*** Begin section ***

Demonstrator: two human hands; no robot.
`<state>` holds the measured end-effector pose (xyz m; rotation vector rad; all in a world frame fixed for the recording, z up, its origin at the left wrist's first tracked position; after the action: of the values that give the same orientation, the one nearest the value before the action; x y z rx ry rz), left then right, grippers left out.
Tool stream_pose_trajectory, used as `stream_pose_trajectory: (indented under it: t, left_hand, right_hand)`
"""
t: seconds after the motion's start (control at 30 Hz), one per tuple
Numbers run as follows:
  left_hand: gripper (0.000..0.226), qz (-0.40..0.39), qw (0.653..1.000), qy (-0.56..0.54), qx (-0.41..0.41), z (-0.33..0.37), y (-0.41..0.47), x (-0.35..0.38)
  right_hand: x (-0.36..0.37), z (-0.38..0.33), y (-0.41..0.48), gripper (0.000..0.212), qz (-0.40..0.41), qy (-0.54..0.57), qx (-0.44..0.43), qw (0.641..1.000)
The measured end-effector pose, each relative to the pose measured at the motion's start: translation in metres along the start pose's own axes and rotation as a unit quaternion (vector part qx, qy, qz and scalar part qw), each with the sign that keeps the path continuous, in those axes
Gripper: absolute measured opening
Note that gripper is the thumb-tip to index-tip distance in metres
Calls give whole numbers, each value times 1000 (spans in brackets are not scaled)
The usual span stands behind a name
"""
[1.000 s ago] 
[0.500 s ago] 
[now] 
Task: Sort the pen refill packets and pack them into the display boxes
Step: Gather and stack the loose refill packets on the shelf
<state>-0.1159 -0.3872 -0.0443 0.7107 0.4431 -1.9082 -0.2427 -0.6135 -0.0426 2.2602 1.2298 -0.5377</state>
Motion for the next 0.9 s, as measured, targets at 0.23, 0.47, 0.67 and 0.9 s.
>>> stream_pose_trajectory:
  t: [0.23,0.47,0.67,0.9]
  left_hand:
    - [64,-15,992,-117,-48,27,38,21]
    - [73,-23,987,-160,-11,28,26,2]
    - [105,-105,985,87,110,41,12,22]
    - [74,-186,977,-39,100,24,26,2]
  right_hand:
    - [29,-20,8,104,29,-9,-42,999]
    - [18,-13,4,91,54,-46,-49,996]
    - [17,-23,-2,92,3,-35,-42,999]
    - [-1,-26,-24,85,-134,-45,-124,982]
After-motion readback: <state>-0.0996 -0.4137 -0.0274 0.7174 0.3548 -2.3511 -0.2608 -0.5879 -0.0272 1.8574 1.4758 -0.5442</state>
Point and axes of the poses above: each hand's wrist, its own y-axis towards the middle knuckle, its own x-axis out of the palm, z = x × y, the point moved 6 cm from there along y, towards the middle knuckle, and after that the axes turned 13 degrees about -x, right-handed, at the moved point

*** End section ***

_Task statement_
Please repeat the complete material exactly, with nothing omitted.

_Exercise answer_
Demonstrator: two human hands; no robot.
`<state>` holds the measured end-effector pose (xyz m; rotation vector rad; all in a world frame fixed for the recording, z up, its origin at the left wrist's first tracked position; after the action: of the values that give the same orientation, the one nearest the value before the action; x y z rx ry rz), left then right, grippers left out.
Tool stream_pose_trajectory, used as `stream_pose_trajectory: (indented under it: t, left_hand, right_hand)`
"""
t: seconds after the motion's start (control at 30 Hz), one per tuple
Numbers run as follows:
  left_hand: gripper (0.000..0.226), qz (-0.40..0.39), qw (0.653..1.000), qy (-0.56..0.54), qx (-0.41..0.41), z (-0.33..0.37), y (-0.41..0.47), x (-0.35..0.38)
  right_hand: x (-0.36..0.37), z (-0.38..0.33), y (-0.41..0.48), gripper (0.000..0.212), qz (-0.40..0.41), qy (-0.54..0.57), qx (-0.44..0.43), qw (0.641..1.000)
The measured end-effector pose, each relative to the pose measured at the motion's start: translation in metres along the start pose's own axes and rotation as a unit quaternion (vector part qx, qy, qz and scalar part qw), each with the sign that keeps the path continuous, in those axes
Gripper: absolute measured opening
Note that gripper is the thumb-tip to index-tip distance in metres
Calls give whole numbers, each value times 1000 (spans in brackets are not scaled)
The usual span stands behind a name
"""
[1.000 s ago] 
[0.500 s ago] 
[now] 
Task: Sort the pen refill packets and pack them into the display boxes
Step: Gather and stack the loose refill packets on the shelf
<state>-0.1159 -0.3872 -0.0443 0.7107 0.4431 -1.9082 -0.2427 -0.6135 -0.0426 2.2602 1.2298 -0.5377</state>
Motion for the next 0.9 s, as measured, targets at 0.23, 0.47, 0.67 and 0.9 s.
>>> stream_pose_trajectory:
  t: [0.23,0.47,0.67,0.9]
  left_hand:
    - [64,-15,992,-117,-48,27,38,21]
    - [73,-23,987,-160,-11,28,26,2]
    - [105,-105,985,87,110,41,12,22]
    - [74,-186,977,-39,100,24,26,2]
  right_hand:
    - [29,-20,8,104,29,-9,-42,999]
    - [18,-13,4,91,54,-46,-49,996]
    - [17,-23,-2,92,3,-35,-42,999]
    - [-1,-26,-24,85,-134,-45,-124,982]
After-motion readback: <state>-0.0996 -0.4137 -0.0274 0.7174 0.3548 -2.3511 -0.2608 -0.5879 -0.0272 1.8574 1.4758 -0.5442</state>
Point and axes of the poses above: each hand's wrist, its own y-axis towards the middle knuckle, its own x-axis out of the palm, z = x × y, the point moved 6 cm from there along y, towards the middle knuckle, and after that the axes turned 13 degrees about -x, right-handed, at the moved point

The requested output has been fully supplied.